The brief lesson involved an explanation of how Eliezer Ben-Yehuda modernized Hebrew in the late-19th century, along with some of the words he created — like tapuz, orange, created from a mishmash of the words for “apple” and “gold.” 

Friedman, who described her Jewish upbringing as “very Reform,” spent several years in Israel in the 1980s when her husband, The New York Times columnist Thomas Friedman, served as the paper’s Jerusalem bureau chief. 

“I went to ulpan, and then I kept getting pregnant,” Friedman recalled, laughing. “I had enough [fluency] to do grocery shopping and things like that. But never an advanced level with Hebrew.” Their two daughters inherited their parents’ love of words: One created and runs a private school in San Francisco, and the other is the weekend executive producer of NPR’s “All Things Considered.” 

After a late October opening last year — delayed from a planned May 2020 opening — the museum operated for just five weeks before a pandemic-mandated shutdown that lasted until April of this year.
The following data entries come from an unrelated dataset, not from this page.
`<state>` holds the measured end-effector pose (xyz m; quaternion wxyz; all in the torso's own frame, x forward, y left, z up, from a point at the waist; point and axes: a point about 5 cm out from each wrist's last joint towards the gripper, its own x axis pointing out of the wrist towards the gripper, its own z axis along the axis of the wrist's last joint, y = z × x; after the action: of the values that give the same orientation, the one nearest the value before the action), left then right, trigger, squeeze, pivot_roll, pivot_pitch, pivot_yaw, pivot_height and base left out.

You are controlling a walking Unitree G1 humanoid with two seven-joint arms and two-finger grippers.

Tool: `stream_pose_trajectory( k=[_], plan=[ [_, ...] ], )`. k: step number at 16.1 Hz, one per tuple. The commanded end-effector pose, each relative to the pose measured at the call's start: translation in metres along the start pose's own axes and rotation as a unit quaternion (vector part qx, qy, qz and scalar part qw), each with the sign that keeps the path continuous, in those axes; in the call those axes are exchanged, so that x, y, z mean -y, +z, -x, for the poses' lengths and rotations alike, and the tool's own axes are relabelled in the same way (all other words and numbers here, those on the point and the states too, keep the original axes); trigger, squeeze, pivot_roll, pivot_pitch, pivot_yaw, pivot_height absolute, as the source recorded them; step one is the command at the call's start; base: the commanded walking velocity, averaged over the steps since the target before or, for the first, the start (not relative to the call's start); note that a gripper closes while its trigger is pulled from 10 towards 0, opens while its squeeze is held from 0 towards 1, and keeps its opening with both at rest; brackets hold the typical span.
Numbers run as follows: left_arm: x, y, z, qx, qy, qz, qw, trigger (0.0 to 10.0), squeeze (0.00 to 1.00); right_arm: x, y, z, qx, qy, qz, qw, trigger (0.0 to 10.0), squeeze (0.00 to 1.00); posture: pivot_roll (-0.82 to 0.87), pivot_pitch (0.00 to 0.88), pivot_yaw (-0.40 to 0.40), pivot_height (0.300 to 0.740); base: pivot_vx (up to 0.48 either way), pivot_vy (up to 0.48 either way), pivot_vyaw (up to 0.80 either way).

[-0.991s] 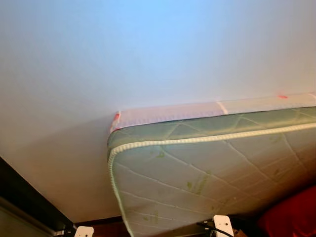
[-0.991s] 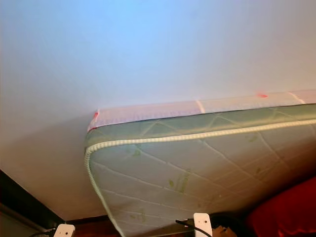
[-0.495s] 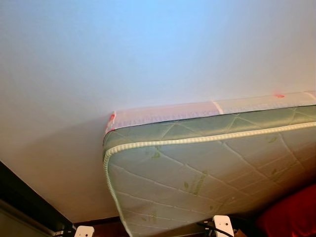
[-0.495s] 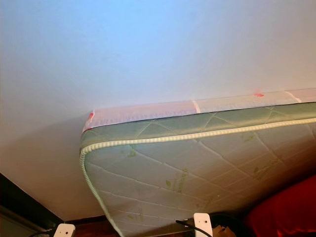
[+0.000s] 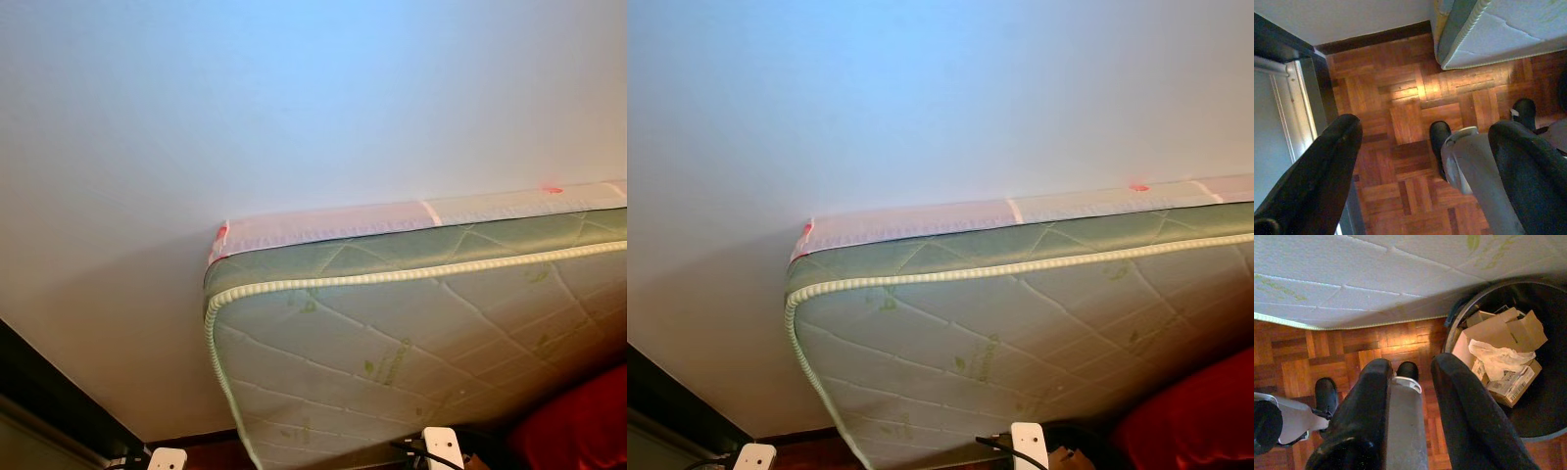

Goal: Clean up the room

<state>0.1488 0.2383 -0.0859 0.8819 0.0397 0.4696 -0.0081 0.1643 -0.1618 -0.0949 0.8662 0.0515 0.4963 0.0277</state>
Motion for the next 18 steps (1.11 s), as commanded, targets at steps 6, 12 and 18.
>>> stream_pose_trajectory(
  k=[6, 12, 18],
  plan=[
    [0.0000, -0.0028, 0.0008, -0.001, 0.000, 0.003, 1.000, 10.0, 0.00, 0.0018, -0.0002, 0.0003, 0.000, -0.002, 0.000, 1.000, 10.0, 0.00, 0.05, 0.000, -0.022, 0.740, 0.000, 0.000, 0.00],
    [-0.0001, -0.0027, 0.0008, 0.000, 0.001, 0.004, 1.000, 10.0, 0.00, 0.0018, -0.0004, 0.0003, -0.003, -0.002, 0.002, 1.000, 10.0, 0.00, 0.05, 0.000, -0.022, 0.740, 0.000, 0.000, 0.00],
    [-0.0005, -0.0025, 0.0009, 0.002, 0.002, 0.007, 1.000, 10.0, 0.00, 0.0014, -0.0005, 0.0002, -0.003, -0.002, 0.001, 1.000, 10.0, 0.00, 0.05, 0.000, -0.022, 0.740, -0.122, 0.000, 0.00]
  ],
)
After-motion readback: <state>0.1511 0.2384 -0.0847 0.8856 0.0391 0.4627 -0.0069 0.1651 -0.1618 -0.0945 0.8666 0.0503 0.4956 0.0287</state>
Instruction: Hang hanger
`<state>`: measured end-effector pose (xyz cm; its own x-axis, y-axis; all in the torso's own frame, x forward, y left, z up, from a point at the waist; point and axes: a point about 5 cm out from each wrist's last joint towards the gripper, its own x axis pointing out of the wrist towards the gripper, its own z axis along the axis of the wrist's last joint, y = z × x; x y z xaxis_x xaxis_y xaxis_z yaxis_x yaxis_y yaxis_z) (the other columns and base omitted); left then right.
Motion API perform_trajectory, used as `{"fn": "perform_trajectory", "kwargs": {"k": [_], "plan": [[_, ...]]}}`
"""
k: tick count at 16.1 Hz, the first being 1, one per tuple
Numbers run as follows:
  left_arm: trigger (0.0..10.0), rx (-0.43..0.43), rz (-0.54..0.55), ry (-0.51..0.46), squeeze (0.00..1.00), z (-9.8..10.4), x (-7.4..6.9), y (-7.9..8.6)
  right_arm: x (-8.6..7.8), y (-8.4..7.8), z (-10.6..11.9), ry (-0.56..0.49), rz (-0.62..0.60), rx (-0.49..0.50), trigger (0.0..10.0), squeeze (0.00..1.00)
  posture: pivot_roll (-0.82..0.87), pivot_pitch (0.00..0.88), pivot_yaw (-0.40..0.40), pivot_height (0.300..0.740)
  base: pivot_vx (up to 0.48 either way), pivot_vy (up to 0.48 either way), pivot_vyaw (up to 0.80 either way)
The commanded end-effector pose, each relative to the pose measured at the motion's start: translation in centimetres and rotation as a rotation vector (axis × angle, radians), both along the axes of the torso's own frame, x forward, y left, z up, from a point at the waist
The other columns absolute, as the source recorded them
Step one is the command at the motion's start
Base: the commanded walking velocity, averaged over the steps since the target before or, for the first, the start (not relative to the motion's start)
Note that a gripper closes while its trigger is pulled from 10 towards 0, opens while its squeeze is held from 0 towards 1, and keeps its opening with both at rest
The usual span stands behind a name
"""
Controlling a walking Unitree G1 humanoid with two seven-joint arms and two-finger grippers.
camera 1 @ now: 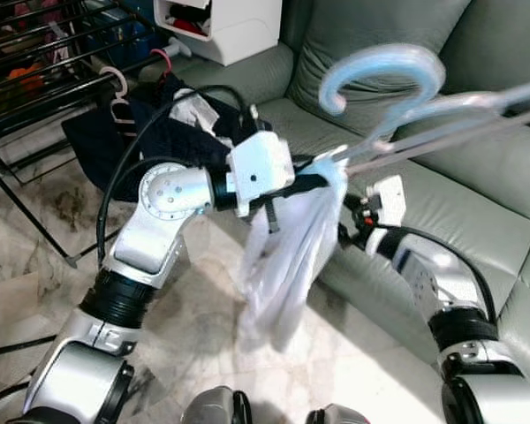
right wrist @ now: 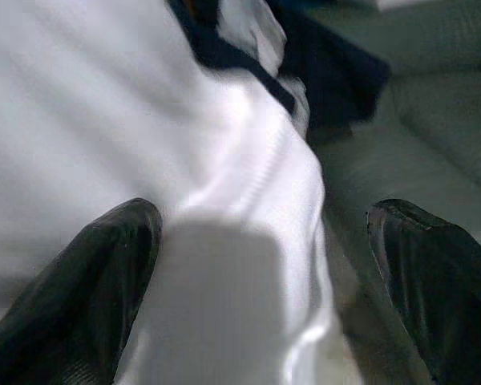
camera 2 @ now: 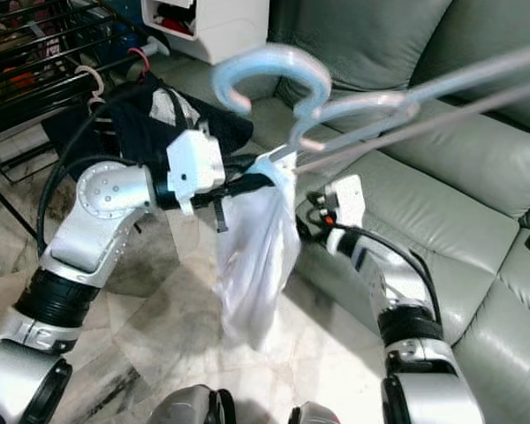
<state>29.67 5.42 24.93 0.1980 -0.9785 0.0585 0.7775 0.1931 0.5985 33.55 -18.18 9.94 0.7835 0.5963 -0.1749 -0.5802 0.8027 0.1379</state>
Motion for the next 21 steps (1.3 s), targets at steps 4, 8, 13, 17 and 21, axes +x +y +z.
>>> {"fn": "perform_trajectory", "kwargs": {"k": [4, 8, 13, 17, 21], "plan": [[1.0, -0.030, -0.100, -0.044, 0.00, 1.8, -1.5, -1.0, 1.2, -0.4, 0.5, -0.003, -0.051, -0.049, 10.0, 0.00, -0.03, 0.000, 0.014, 0.740, 0.000, 0.000, 0.00], [2.7, 0.105, -0.011, -0.022, 0.00, -2.0, -0.6, -0.2, 0.8, -0.1, 1.1, -0.033, 0.060, 0.007, 10.0, 0.00, -0.03, 0.000, 0.010, 0.740, 0.000, 0.000, 0.00], [1.8, 0.115, -0.023, -0.033, 0.00, -2.9, -0.7, -0.5, -0.2, -1.2, 2.0, -0.042, 0.206, 0.028, 10.0, 0.00, -0.05, 0.004, 0.013, 0.740, 0.000, 0.000, 0.00], [2.0, 0.091, -0.082, -0.118, 0.00, -1.0, -1.0, -1.5, -0.8, -0.6, 1.0, 0.034, 0.308, 0.027, 10.0, 0.00, -0.03, 0.006, 0.007, 0.740, 0.000, 0.000, 0.00], [2.9, 0.097, -0.085, -0.136, 0.00, -0.5, -1.0, -1.5, -0.7, -1.7, 0.4, 0.053, 0.247, 0.024, 10.0, 0.00, -0.01, 0.012, 0.003, 0.740, 0.000, 0.000, 0.00]]}}
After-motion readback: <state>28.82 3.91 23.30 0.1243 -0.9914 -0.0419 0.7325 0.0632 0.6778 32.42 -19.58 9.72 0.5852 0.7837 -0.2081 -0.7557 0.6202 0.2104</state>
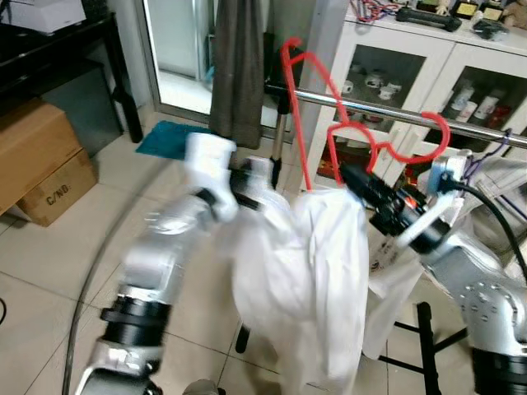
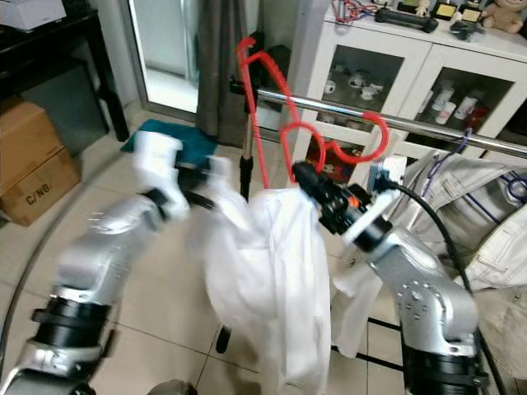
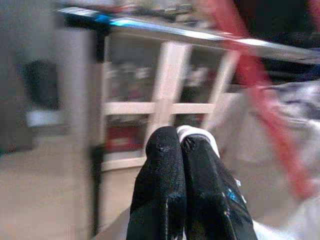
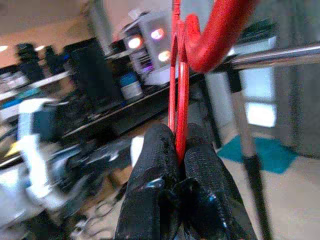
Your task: Hang hanger
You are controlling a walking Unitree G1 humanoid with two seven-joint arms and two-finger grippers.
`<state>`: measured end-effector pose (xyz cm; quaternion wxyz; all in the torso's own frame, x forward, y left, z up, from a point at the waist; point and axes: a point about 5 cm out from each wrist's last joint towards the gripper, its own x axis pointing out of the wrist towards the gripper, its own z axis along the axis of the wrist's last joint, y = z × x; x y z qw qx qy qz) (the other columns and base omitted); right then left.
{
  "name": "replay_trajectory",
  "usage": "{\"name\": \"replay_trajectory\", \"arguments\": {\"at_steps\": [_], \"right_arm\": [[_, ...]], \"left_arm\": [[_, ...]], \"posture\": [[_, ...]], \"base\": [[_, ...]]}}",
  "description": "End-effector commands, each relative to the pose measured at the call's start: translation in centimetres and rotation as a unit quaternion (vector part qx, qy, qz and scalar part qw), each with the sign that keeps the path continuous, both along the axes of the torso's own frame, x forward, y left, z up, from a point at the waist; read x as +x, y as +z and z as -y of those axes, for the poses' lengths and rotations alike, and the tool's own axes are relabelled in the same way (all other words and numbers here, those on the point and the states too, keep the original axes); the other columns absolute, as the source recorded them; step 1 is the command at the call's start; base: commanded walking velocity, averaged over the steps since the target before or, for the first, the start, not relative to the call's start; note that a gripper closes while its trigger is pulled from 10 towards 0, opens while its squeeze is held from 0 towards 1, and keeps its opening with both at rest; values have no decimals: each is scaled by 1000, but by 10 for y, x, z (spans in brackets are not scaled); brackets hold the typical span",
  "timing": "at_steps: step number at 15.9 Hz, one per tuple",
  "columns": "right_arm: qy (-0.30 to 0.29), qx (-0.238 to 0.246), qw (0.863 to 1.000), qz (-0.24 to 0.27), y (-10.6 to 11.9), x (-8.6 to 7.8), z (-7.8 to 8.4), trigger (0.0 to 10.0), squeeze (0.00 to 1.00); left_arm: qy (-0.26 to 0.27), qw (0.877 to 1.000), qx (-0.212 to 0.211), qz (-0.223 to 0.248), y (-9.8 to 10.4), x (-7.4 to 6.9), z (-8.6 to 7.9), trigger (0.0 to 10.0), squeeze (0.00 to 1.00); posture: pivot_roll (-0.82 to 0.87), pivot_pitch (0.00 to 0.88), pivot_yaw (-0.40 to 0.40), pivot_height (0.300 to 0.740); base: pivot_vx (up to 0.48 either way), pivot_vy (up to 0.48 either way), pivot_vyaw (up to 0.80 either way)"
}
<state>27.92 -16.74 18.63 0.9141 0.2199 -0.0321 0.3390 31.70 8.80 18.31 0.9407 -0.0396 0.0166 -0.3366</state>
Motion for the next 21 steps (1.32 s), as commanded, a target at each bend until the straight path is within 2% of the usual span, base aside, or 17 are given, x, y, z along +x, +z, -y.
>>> {"name": "replay_trajectory", "arguments": {"at_steps": [1,3,4,5,6,7,8,9,10,12,13,15,16,17,18,19,21], "right_arm": [[-44,16,999,13,7,7,3,10000,0],[-89,51,994,23,18,20,-1,10000,0],[-91,48,994,24,19,22,-2,10000,0],[-96,3,995,30,18,24,-5,10000,0],[-99,-19,994,33,15,24,-7,10000,0],[-99,-19,994,33,15,24,-7,10000,0],[-111,13,993,26,15,25,-6,10000,0],[-135,-7,991,19,12,24,-2,10000,0],[-156,-55,986,20,7,19,5,10000,0],[-169,-119,978,9,-2,9,13,10000,0],[-169,-151,974,-17,-12,-7,19,10000,0],[-99,-217,970,-54,-30,-48,15,10000,0],[-84,-294,949,-75,-45,-63,17,10000,0],[-87,-278,951,-108,-56,-67,15,10000,0],[-120,-274,945,-131,-64,-62,15,10000,0],[-167,-234,943,-170,-75,-56,12,10000,0],[-167,-242,938,-182,-81,-61,1,10000,0]], "left_arm": [[-50,999,-3,-4,0,-11,20,0,0],[-107,994,-5,-14,-2,-28,45,0,0],[-113,994,-5,-13,-2,-30,47,0,0],[-141,990,-19,-5,4,-38,54,0,0],[-178,983,-40,3,11,-47,60,0,0],[-178,983,-40,3,11,-47,60,0,0],[-199,979,-40,5,14,-54,62,0,0],[-148,989,-17,-9,4,-48,50,0,0],[-108,994,-3,-18,-2,-44,37,0,0],[-74,997,10,-19,-6,-43,22,0,0],[-54,998,8,-26,-9,-47,8,0,0],[-5,999,18,-39,-17,-53,-12,0,0],[42,997,44,-39,-25,-52,-23,8549,0],[109,991,53,-54,-34,-43,-34,10000,0],[140,986,69,-56,-39,-37,-38,10000,0],[122,989,77,-39,-42,-38,-35,10000,0],[123,984,114,-55,-57,-45,-43,10000,0]], "posture": [[84,0,-36,740],[82,0,-32,740],[82,0,-31,740],[83,0,-29,740],[84,0,-28,740],[84,0,-28,740],[85,0,-28,740],[79,0,-24,740],[76,0,-25,740],[75,0,-26,740],[72,0,-30,740],[69,0,-31,740],[62,0,-27,740],[52,0,-14,740],[50,0,-12,740],[51,0,4,740],[43,0,20,740]], "base": [[0,0,0],[0,0,0],[0,0,0],[0,0,0],[0,0,0],[0,0,0],[0,0,0],[0,0,0],[0,0,0],[0,0,0],[0,0,-781],[0,0,-800],[0,0,-800],[0,0,-800],[0,0,-800],[0,0,-800],[0,0,-800]]}}
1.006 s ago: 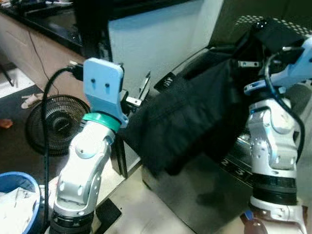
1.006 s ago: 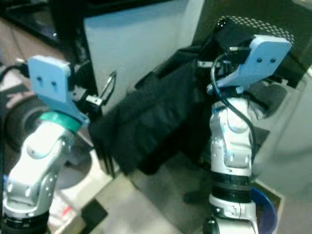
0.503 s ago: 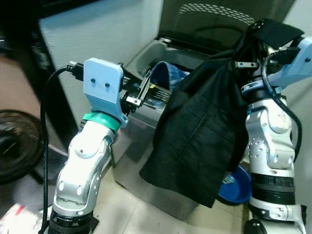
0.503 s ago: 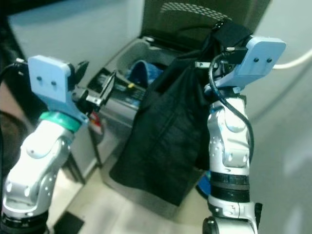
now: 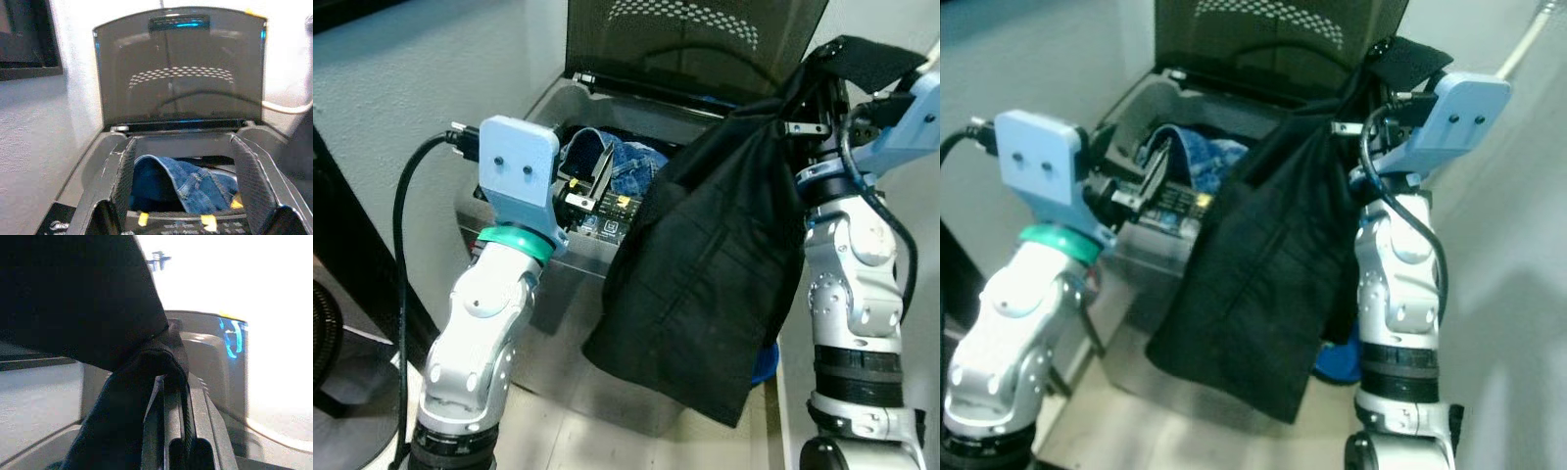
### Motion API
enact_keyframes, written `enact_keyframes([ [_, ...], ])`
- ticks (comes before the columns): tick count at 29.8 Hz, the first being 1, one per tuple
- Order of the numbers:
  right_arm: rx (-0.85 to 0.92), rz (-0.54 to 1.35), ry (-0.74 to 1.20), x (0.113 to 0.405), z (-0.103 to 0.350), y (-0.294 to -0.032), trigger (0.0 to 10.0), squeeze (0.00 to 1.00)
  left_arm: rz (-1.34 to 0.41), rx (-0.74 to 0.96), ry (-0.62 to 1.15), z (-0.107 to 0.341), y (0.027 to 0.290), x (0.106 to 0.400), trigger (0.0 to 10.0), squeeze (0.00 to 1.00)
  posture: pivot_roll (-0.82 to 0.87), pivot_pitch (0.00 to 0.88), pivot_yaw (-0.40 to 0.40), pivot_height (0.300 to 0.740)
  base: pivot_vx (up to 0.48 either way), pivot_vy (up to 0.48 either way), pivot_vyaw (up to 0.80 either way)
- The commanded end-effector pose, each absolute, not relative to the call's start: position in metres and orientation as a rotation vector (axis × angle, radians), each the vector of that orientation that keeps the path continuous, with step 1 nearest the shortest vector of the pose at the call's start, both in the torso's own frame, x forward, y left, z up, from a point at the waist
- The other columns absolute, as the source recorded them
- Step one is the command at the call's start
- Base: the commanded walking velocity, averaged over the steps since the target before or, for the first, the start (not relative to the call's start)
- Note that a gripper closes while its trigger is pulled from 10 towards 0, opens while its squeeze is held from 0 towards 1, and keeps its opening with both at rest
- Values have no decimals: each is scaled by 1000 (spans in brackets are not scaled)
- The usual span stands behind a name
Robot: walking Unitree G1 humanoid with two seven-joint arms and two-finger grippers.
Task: Clothes washing
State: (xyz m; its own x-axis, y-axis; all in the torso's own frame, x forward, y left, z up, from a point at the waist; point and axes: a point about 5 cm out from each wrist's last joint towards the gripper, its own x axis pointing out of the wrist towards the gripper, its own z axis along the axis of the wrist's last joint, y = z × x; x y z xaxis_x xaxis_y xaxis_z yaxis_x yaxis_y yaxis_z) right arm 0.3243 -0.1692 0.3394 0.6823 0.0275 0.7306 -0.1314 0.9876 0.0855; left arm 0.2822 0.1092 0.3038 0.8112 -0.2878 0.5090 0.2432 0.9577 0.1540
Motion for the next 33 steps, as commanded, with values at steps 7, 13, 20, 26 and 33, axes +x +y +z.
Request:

The pandemic has affected the museum in other unexpected ways: A popular photo booth, where visitors act out SAT vocabulary words, is closed until further notice because the paper used to print the images is only available from a Chinese manufacturer, and supply chain delays have made it impossible to deliver. 

Everything at the museum is kid-friendly (although some of the material, like a room where visitors can try to write creative advertising copy, is too advanced for them), and while some camp groups came for field trips over the summer, Friedman is eager for school groups to regularly visit the museum when pandemic restrictions ease. Right now, only 100 people are allowed to enter the museum every hour.

At the end of the tour, she had to run back to her office — that night, the museum would be hosting 250 teachers in a sold-out educators night to introduce them to the museum’s content. After all, Friedman added, “teachers have never had a language arts museum to visit.”